Creque v. New York City Health & Hosps. Corp.

Creque v New York City Health & Hosps. Corp. (2021 NY Slip Op 02358)
Creque v New York City Health & Hosps. Corp.
2021 NY Slip Op 02358
Decided on April 20, 2021
Appellate Division, First Department
Published by New York State Law Reporting Bureau pursuant to Judiciary Law § 431.
This opinion is uncorrected and subject to revision before publication in the Official Reports.


Decided and Entered: April 20, 2021
Before: Webber, J.P., Kern, Oing, González, JJ.

Index No. 22957/16E Appeal No. 13414 Case No. 2020-02550

[*1]Teresa Creque, Plaintiff-Appellant,

v

New York City Health And Hospitals Corporation, Defendant-Respondent.




Napoli Shkolnik, PLLC, Melville (Seth Kornfeld of counsel), for appellant.

James E. Johnson, Corporation Counsel, New York (Philip W. Young of counsel), for respondent.



Order, Supreme Court, Bronx County (George J. Silver, J.), entered October 2, 2019, which, insofar as appealed from, granted defendant's motion to dismiss the complaint to the extent of dismissing all causes of action alleged to have occurred on or before January 30, 2015, unanimously affirmed, without costs.

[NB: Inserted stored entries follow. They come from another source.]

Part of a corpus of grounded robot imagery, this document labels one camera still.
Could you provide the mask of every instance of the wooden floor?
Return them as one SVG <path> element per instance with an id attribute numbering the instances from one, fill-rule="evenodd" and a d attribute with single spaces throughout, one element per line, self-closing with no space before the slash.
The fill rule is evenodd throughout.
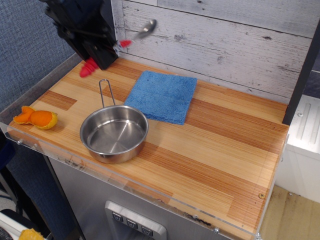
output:
<path id="1" fill-rule="evenodd" d="M 260 234 L 263 240 L 320 240 L 320 203 L 274 186 Z"/>

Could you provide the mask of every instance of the button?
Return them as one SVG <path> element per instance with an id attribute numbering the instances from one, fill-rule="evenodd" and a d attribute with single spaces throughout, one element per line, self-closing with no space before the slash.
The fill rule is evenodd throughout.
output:
<path id="1" fill-rule="evenodd" d="M 127 219 L 126 224 L 133 229 L 138 229 L 138 224 L 132 220 Z"/>
<path id="2" fill-rule="evenodd" d="M 118 213 L 115 213 L 115 212 L 112 212 L 112 216 L 113 216 L 113 218 L 115 219 L 115 220 L 117 220 L 118 222 L 123 222 L 124 220 L 123 220 L 123 218 L 122 218 L 122 216 L 121 215 L 119 215 Z"/>
<path id="3" fill-rule="evenodd" d="M 141 230 L 145 235 L 152 237 L 154 234 L 151 229 L 146 228 L 145 226 L 141 226 Z"/>

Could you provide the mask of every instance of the yellow object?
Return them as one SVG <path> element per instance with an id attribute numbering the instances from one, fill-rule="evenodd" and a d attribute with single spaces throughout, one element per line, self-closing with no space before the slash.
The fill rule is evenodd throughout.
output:
<path id="1" fill-rule="evenodd" d="M 44 237 L 32 228 L 23 230 L 18 240 L 44 240 Z"/>
<path id="2" fill-rule="evenodd" d="M 13 118 L 17 124 L 32 124 L 39 129 L 51 129 L 58 122 L 58 116 L 51 111 L 37 111 L 30 106 L 23 106 L 22 113 Z"/>

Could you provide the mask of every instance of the stainless steel pot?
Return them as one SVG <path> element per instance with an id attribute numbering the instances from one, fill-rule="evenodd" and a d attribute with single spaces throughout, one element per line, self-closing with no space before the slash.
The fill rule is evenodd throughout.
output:
<path id="1" fill-rule="evenodd" d="M 113 106 L 105 107 L 101 82 L 107 81 Z M 82 123 L 80 138 L 91 155 L 103 163 L 118 164 L 135 157 L 143 148 L 149 130 L 146 116 L 138 109 L 116 105 L 110 82 L 99 81 L 103 108 Z"/>

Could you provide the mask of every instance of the red part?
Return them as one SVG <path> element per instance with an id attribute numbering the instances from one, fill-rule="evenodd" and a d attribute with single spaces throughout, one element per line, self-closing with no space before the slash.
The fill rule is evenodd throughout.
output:
<path id="1" fill-rule="evenodd" d="M 120 43 L 122 48 L 125 48 L 125 47 L 131 45 L 132 41 L 131 40 L 121 40 L 121 41 L 119 41 L 119 43 Z"/>
<path id="2" fill-rule="evenodd" d="M 88 58 L 80 71 L 80 77 L 84 78 L 91 75 L 99 66 L 92 57 Z"/>

The record establishes that treatment of plaintiff's breasts prior to January 30, 2015, the period beyond the 1 1/2—year statute of limitations, consisted of isolated incidents of routine examination. There is no evidence that either plaintiff or defendant expected her to return for further treatment after any of her annual mammograms conducted prior to that date. Accordingly, the continuous treatment doctrine does not apply to the treatment of her breasts (see Plummer v New York City Health & Hosps. Corp., 98 NY2d 263, 268 [2002]; Nykorchuck v Henriques, 78 NY2d 255, 259 [1991]). That defendant might have negligently failed to diagnose her cancer does not toll the statute, since the failure to establish a course of treatment is not, in and of itself, a course of treatment for the purposes of tolling the statute (Nykorchuck at 259). While the doctrine would apply if defendant had been treating plaintiff for underlying associated symptoms, albeit incorrectly, plaintiff failed to adduce evidence that defendant's doctors treated her for symptoms ultimately traceable to her cancer (compare Wilson v Southampton Urgent Med. Care, P.C., 112 AD3d 499 [1st Dept 2013]).

THIS CONSTITUTES THE DECISION AND ORDER

OF THE SUPREME COURT, APPELLATE DIVISION, FIRST DEPARTMENT.